In ihrer Dissertation an der Universität Hildesheim schrieben Sie zum Thema „Theater für alle? Partizipation von Postmigrant*innen am Beispiel der Bühnen der Stadt Köln.“ Was verstehen Sie unter einem „Theater für alle“? Wie könnte dieses aussehen?
Theater für alle ist in Anlehnung und als Zitat an das kulturpolitische Credo verwendet, das seit den 1980er Jahren von Hilmar Hoffmann (Kultur für alle) ausgerufen wurde. Allerdings ist es nicht mit einem Ausrufezeichen, sondern mit einem Fragezeichen versehen, also nicht so sehr als Aufforderung, sondern als eine Hinterfragung zu verstehen.
Theater, wie auch andere Kulturinstitutionen, werden mit Steuergeldern finanziert, und damit von allen Steuerzahler*innen getragen. Aber die Barrieren beginnen nicht erst auf der Bühne, sondern vor der Tür der Theaterhäuser. Wer kann ein Theater im wahrsten Sinne des Wortes betreten? Wem wird im wahrsten Sinne des Wortes der Eingang verwehrt? Wer wird angesprochen und wessen Sprache (class, race, language & disability) wird nicht berücksichtigt? Wer darf eine künstlerische Ausbildung beginnen? Wer wird auf und hinter der Bühne (künstlerische und machtvolle Positionen) zugelassen? Wer wird als Publikum imaginiert?

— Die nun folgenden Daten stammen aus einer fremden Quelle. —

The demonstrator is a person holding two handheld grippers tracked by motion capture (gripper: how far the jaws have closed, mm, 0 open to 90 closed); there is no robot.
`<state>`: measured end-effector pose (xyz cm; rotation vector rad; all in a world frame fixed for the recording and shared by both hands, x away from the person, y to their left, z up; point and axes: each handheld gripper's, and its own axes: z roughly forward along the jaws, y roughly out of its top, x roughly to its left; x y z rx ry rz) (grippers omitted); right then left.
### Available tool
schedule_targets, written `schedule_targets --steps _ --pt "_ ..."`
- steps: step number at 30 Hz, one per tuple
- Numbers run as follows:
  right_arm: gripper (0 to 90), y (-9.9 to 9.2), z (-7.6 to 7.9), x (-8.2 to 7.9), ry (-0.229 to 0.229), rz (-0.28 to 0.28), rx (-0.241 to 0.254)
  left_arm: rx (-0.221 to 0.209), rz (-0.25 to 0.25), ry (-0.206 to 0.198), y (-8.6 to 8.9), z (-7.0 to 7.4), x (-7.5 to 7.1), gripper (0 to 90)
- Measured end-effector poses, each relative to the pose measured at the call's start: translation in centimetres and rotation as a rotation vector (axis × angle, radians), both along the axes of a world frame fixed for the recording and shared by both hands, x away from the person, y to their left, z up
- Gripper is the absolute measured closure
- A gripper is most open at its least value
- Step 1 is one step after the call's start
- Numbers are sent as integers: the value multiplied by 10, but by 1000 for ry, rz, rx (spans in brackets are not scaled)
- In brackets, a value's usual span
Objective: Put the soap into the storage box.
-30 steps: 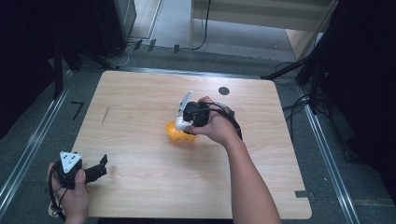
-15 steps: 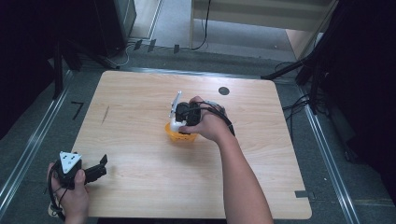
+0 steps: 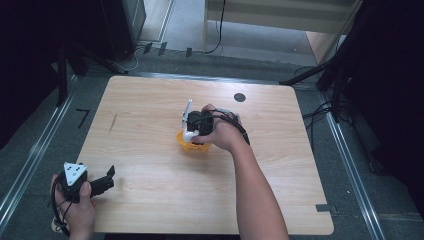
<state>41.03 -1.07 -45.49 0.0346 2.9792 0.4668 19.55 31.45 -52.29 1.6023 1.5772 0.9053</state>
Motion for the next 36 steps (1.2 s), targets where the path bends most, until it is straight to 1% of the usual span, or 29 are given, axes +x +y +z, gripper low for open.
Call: schedule_targets --steps 4,6,8,9,14,15,17,20,21,22,23,24,25,26,27,28,33,36 --pt "512 0 -1 0 3 -2 -1 -1 0 1 0 0 0 3" --pt "512 0 -3 1 2 11 0 -1 -1 0 0 0 0 3" --pt "512 0 -3 1 1 7 -4 0 0 0 0 0 0 3" --pt "512 0 -5 1 9 5 -8 0 0 0 0 0 0 3" --pt "511 -1 -7 3 3 10 -15 -2 -3 1 0 0 0 3" --pt "511 -1 -8 3 13 5 -22 -3 -2 0 0 0 0 3" --pt "510 -1 -9 3 14 0 -26 -4 -1 0 0 0 0 3" --pt "508 -1 -9 4 6 1 -25 -5 -2 0 1 0 0 3" --pt "480 -1 -9 3 5 -2 -26 -7 -1 0 1 0 0 3" --pt "447 -2 -8 3 3 -1 -10 -7 -1 1 1 0 0 3" --pt "429 -3 -7 3 1 -8 -7 -8 -1 2 1 0 0 3" --pt "429 -3 -7 3 1 -8 -7 -8 -1 2 1 0 0 3" --pt "425 -5 -4 4 6 -13 14 -8 -2 2 1 0 0 3" --pt "427 -6 -3 3 9 -25 4 -8 -2 2 1 0 0 3" --pt "427 -6 -3 3 9 -25 4 -8 -1 2 1 0 0 3" --pt "434 -8 -2 4 4 -14 12 -8 -1 2 1 0 0 3" --pt "436 -18 5 4 16 -44 41 -4 0 1 0 0 0 3" --pt "434 -23 8 4 14 -54 55 -3 1 -2 0 0 0 3"
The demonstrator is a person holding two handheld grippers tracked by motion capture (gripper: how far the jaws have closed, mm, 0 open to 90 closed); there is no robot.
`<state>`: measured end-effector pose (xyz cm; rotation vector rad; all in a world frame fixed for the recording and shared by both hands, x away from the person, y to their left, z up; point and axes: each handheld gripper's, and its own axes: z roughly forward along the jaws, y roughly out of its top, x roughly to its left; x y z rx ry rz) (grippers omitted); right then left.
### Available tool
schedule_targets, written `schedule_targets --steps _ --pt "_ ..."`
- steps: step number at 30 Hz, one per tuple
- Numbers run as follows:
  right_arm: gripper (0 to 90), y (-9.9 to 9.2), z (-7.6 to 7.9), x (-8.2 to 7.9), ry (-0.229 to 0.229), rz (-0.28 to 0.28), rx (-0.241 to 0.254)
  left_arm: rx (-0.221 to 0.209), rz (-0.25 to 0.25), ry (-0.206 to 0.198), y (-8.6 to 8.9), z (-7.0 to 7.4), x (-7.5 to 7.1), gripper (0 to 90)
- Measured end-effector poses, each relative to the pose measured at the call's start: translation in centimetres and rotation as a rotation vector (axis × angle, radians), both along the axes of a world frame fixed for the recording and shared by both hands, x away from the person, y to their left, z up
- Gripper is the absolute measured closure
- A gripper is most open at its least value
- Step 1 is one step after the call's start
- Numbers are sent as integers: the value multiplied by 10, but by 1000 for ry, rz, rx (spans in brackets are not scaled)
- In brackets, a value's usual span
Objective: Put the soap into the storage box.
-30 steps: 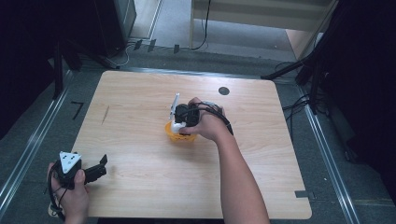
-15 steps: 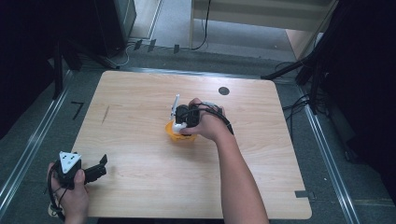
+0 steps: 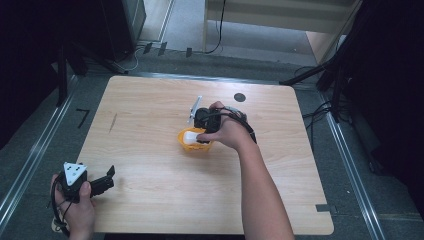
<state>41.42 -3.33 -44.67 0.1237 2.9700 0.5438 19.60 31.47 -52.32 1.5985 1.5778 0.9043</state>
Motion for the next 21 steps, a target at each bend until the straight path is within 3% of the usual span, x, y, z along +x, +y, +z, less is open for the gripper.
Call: schedule_targets --steps 5,21 --pt "401 -17 7 -4 7 -38 36 2 -1 4 0 0 0 3" --pt "259 -64 5 -19 26 -174 95 5 -3 6 0 0 0 3"
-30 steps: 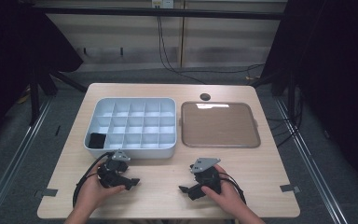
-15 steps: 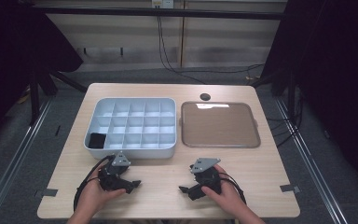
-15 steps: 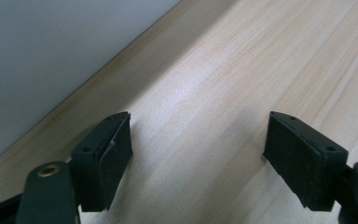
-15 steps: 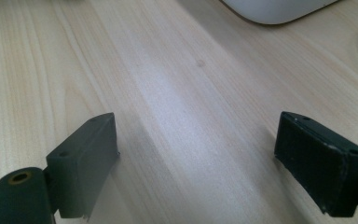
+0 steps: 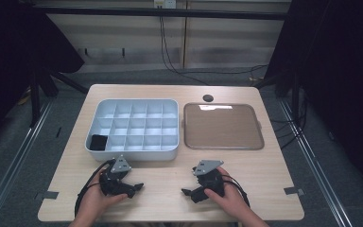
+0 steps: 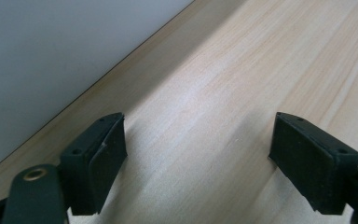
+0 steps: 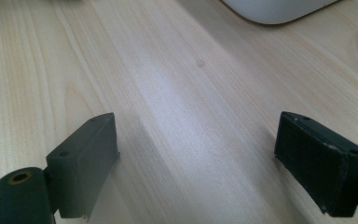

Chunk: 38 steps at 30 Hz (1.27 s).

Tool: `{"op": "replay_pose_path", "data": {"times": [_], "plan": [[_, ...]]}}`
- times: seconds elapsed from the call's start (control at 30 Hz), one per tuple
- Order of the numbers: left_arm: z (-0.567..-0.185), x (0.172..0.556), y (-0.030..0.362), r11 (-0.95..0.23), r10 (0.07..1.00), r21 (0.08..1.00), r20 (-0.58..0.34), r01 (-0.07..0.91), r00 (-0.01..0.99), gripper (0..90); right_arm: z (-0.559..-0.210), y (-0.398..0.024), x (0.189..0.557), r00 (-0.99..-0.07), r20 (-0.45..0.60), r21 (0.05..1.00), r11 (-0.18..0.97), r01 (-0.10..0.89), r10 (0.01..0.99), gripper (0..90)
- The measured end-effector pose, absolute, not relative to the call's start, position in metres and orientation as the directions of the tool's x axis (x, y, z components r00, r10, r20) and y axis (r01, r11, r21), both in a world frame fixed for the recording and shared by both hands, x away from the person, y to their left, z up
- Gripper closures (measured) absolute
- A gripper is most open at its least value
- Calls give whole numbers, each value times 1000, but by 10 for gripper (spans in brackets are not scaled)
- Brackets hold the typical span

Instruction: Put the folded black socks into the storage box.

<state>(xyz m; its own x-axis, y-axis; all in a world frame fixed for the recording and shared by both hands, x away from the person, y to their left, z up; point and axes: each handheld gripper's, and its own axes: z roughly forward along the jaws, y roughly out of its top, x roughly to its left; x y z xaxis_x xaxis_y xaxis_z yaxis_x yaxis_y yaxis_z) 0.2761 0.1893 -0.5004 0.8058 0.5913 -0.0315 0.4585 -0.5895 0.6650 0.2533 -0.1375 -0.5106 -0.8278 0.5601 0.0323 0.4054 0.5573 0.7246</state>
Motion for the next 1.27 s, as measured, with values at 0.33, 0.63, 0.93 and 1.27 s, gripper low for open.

Die Liste der Fragen könnte ich hier fortführen. Ich sehe tatsächlich die Orte, die Menschen, die Institutionen und die Strukturen sehr kritisch. Auch übrigens die eigene Disziplin, in der (weibliche) (Theater)Wissenschaftler*innen of Color nicht als Lehrstuhlinhaber*innen und Diskursmitgestalter*innen präsent sind.
In „Urteile“ haben Sie einen Buchbeitrag zum Thema „Institutioneller und struktureller Rassismus im Theater“ verfasst. Wie bewerten Sie die Situation, insbesondere Schwarzer Frauen*, im deutschsprachigen Theaterbereich?
Rassismus ist Teil der Struktur des Alltags, für Frauen of Color und Schwarze Frauen. Ich glaube, dass das deutschsprachige Theater nicht wie behauptet ein anti-rassistischer Raum ist, nur weil Bertolt Brecht oder Heiner Müller als die Patenonkels angesehen werden. Ganz im Gegenteil bestimmt die Kolonialität der Strukturen auch das Blick- und Repräsentationsregime im Theater.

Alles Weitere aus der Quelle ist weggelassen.